## TASK REQUIREMENTS
All lines from the one with "find the robot" through the final line below are to be reproduced exactly; omit the others.

## SOURCE DATA
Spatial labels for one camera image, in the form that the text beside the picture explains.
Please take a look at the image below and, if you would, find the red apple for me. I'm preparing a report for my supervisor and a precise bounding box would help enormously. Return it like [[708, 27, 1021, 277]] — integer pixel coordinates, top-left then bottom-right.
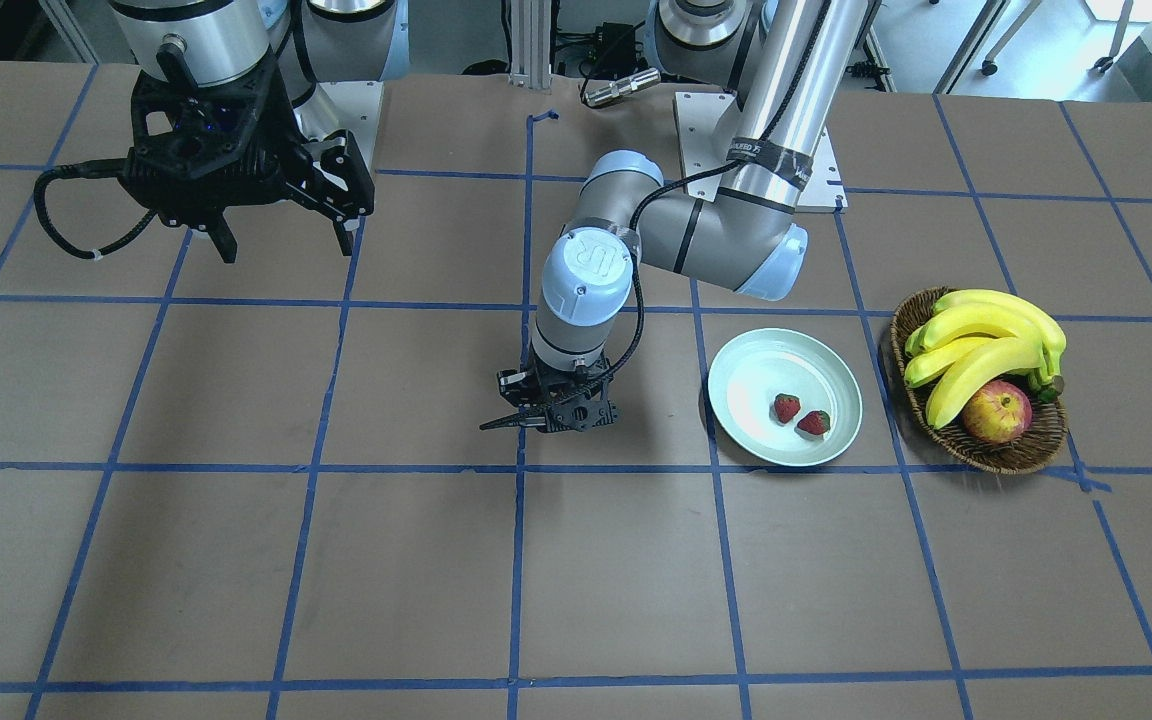
[[958, 381, 1033, 445]]

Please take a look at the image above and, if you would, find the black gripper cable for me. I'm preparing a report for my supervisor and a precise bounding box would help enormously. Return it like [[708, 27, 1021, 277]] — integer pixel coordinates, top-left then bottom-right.
[[33, 160, 157, 263]]

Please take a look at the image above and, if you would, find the red strawberry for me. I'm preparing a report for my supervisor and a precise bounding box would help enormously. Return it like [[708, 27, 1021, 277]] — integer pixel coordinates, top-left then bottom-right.
[[796, 409, 832, 438], [771, 393, 801, 425]]

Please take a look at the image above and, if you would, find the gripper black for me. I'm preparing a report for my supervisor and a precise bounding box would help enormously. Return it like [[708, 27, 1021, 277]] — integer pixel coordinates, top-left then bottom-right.
[[479, 351, 626, 433], [122, 65, 376, 264]]

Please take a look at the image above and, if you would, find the light green plate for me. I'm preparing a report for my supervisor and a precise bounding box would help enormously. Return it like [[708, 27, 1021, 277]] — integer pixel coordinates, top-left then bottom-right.
[[707, 328, 863, 468]]

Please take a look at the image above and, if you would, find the wicker basket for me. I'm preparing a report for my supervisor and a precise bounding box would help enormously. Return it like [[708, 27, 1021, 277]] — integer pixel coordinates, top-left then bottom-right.
[[884, 287, 1068, 475]]

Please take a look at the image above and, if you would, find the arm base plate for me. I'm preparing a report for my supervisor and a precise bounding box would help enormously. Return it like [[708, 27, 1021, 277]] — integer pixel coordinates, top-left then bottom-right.
[[675, 91, 849, 213], [294, 81, 385, 146]]

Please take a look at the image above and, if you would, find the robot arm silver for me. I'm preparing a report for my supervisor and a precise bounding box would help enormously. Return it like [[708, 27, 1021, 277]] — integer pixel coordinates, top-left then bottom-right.
[[488, 1, 870, 433], [109, 1, 410, 263]]

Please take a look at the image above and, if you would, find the yellow banana bunch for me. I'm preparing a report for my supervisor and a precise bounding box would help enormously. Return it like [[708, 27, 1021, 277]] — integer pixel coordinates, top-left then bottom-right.
[[896, 290, 1068, 430]]

## YOUR RESPONSE
Please take a look at the image above and, if you would, find the robot arm silver for me. I'm preparing a report for my supervisor and a precise bounding box would help enormously. Return it like [[708, 27, 1021, 277]] — integer pixel coordinates, top-left then bottom-right.
[[488, 1, 870, 433], [109, 1, 410, 263]]

Please take a look at the image above and, if you would, find the yellow banana bunch for me. I'm preparing a report for my supervisor and a precise bounding box would help enormously. Return it like [[708, 27, 1021, 277]] — integer pixel coordinates, top-left then bottom-right.
[[896, 290, 1068, 430]]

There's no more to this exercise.